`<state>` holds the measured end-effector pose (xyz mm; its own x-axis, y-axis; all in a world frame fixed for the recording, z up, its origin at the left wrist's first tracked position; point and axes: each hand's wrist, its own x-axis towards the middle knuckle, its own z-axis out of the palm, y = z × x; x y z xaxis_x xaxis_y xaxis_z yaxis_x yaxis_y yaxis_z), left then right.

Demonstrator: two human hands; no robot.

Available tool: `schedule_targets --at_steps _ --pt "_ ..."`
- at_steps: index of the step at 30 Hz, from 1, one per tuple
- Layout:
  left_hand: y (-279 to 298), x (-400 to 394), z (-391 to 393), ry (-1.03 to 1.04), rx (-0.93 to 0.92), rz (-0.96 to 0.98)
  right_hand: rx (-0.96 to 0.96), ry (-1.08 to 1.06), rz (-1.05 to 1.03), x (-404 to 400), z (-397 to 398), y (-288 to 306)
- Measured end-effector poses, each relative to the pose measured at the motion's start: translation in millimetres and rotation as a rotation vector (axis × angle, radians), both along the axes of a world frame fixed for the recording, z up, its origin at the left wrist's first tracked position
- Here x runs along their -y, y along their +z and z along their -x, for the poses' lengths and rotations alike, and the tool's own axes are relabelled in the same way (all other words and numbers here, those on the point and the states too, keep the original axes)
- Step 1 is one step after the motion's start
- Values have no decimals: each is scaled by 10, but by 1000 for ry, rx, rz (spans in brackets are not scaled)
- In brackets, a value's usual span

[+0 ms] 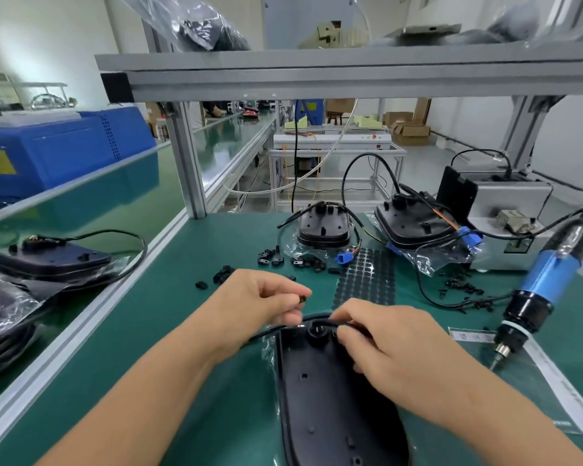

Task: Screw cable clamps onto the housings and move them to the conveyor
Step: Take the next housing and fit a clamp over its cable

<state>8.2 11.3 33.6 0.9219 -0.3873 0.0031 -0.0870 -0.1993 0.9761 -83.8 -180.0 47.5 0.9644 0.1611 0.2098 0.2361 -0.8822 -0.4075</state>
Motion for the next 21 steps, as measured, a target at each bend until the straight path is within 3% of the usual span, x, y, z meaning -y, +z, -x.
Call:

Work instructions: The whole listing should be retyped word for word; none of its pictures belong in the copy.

Task answer:
`<state>` holds the measured end-effector pose (xyz mm; its own x-axis, y-axis; all in a world frame fixed for the recording, z up, its origin at the left wrist's first tracked position; point and axes: each hand's wrist, its own x-axis towards the middle knuckle, its own z-axis out of the palm, y = z × x; x y z xaxis_x xaxis_y xaxis_z yaxis_x yaxis_y yaxis_z), left then right.

Demonstrator: two human hands; no robot.

Available tool: `schedule_targets --at_steps _ --pt "_ ..."`
- at_steps: index of the step at 30 Hz, from 1, one per tuple
- Layout:
  left_hand: y (-279 to 298), x (-400 to 394), z (-391 to 393), ry (-1.03 to 1.04), rx (-0.93 to 0.92), rz (-0.96 to 0.98)
  right_hand: rx (-0.96 to 0.96), ry (-1.08 to 1.06), rz (-1.05 to 1.03), x (-404 to 400), z (-397 to 398), y (-288 to 306)
- Measured end-effector poses, each relative to the pose measured at the motion's start: translation in millimetres and rotation as a rotation vector (axis × angle, radians), both along the axes of a world frame fixed for the recording, z up, its origin at the left wrist's first tracked position
- Here x runs along their -y, y along their +z and z along their -x, for the poses' lengths and rotations alike, and the tool's own axes are relabelled in the same way (all other words and numbers here, those on the point and the states too, keep the original axes)
- Step 1 is one step after the motion's start
- Values have no decimals: each is scaled by 10, but by 1000 for ry, rx, rz (spans in brackets are not scaled)
- In brackets, a value's usual span

[+0 ms] 

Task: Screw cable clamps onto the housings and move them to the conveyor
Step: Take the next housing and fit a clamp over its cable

<state>8.2 11.3 33.6 0.9219 -0.3873 0.0031 -0.0870 -0.1993 0.9761 -83.8 -180.0 47.5 0.9644 0.1611 0.2098 0.2361 -0.8822 -0.4075</state>
Motion for the next 21 steps, as measured, a target at each bend until the straight path is within 3% of the usual span, x, y, z meaning -y, +z, -x.
Call:

Nothing remains to be added to this answer.